Given the pervasive nature of information technology the nature of evidence presented in court is less likely to be paper-based and in most instances will be in electronic form (Stanfield, 2009). However, evidence relating to computer crime, regardless of definition, is significantly different from that associated with the more ‘traditional’ crimes for which there are well-established standards and procedures (Smith, Grabosky, & Gregor Urbas, 2004; Stanfield, 2009).

In Australian courts, the admissibility of evidence is governed by both statute and common law. Each state and territory have their own Evidence Act, with some combined to echo the Federal (Commonwealth) Evidence Act. The general principle adopted by these courts for copies of documents presented as evidence is that a copy of a document is recognised as equivalent to the original and that this applies to computer records. As with other types of evidence, the courts make no presumption that such evidence is reliable without some evidence of empirical testing in relation to the theories and techniques associated with the production of the copy (Mason, 2007). Edmond states that “…reliability assessments should focus on the technique and its accuracy (as well as the proficiency of the operator/analyst)” (Edmond, 2010, p. 94). This issue of reliability means that courts pay close attention to the manner in which electronic evidence has been obtained and in particular the process in which the data is captured and stored (Cohen, 2011; Grant v Marshall FCA 1161, 2003; Hargreaves, 2009; Kessler, 2010; Mason, 2007).
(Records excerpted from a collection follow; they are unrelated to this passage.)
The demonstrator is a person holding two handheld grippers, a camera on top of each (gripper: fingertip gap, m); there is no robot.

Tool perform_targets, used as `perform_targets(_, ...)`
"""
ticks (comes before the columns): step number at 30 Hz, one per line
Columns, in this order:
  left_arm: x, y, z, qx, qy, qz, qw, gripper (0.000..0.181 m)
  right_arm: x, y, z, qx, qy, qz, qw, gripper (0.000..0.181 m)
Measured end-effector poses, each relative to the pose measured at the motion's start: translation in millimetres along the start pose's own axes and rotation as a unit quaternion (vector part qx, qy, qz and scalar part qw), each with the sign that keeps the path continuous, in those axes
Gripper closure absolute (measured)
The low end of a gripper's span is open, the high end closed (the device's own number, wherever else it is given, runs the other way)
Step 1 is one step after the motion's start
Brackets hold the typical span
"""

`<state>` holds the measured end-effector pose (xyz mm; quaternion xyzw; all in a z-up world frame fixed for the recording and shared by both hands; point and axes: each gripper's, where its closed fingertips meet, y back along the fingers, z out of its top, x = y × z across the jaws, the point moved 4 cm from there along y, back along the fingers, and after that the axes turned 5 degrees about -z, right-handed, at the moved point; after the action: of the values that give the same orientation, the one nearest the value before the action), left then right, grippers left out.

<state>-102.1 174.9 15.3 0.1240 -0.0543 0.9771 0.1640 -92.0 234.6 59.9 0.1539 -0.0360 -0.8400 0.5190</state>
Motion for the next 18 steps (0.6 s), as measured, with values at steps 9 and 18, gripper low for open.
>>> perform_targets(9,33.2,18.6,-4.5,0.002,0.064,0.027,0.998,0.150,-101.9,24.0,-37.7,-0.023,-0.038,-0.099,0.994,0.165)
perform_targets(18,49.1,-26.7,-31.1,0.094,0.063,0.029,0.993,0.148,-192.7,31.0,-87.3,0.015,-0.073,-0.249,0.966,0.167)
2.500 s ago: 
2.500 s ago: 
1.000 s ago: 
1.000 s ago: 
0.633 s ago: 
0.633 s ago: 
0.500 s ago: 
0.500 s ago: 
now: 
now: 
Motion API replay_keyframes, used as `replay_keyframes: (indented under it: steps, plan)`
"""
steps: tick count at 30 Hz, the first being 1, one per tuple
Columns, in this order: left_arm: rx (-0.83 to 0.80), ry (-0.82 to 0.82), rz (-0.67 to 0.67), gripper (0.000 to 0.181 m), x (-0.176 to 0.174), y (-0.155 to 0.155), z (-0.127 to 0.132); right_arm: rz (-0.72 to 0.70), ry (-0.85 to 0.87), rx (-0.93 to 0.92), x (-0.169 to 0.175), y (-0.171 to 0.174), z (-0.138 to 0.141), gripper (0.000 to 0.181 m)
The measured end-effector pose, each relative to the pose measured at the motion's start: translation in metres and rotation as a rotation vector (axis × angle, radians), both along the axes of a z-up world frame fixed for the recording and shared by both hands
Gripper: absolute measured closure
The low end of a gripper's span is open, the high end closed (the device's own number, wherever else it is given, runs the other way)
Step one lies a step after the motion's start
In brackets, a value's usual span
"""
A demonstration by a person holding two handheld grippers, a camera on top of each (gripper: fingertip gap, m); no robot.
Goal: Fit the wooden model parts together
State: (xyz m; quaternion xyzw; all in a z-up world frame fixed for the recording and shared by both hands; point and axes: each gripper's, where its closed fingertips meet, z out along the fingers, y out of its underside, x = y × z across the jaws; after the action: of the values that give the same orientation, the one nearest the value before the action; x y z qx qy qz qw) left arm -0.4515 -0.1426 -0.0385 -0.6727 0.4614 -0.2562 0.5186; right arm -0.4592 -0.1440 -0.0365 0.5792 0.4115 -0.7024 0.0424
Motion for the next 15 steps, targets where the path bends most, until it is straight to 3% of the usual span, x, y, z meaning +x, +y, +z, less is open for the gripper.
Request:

Because the tools and procedures employed by digital forensic practitioners are generally outside the knowledge and understanding of the courts and juries they need to be described in such a way that they can be understood by the layperson. In addition, they should also conform to some standards of practice and be recognised by other practitioners working in the field (Armstrong, 2003; Kessler, 2010). Courts may apply methods used for testing scientific evidence to digital evidence presented before them and this is commonly based on American practice (Abdullah, Mahmod, Ghani, Abdullah, & Sultan, 2008; Beebe & Clark, 2004; Palmer, 2001; Peisert, Bishop, & Marzullo, 2008; Stanfield, 2009; Moles, 2007; Stephenson, 2003). In this regard it is the practice of American Courts, when seeking to determine the reliability of scientific evidence, to apply the Daubert Test, named after the Daubert v Merrell Dow Pharmaceuticals case (Supreme Court of the United States, 1993). In this case the US Supreme Court determined that it was the duty of a trial judge to scrutinise evidence, particularly if it is of an ‘innovative or unusual scientific’ nature to ensure that it meets with the requirements of the Federal Rule of Evidence 702. This has been identified as the judge taking on the role of ‘gatekeeper’ (Kessler, 2010).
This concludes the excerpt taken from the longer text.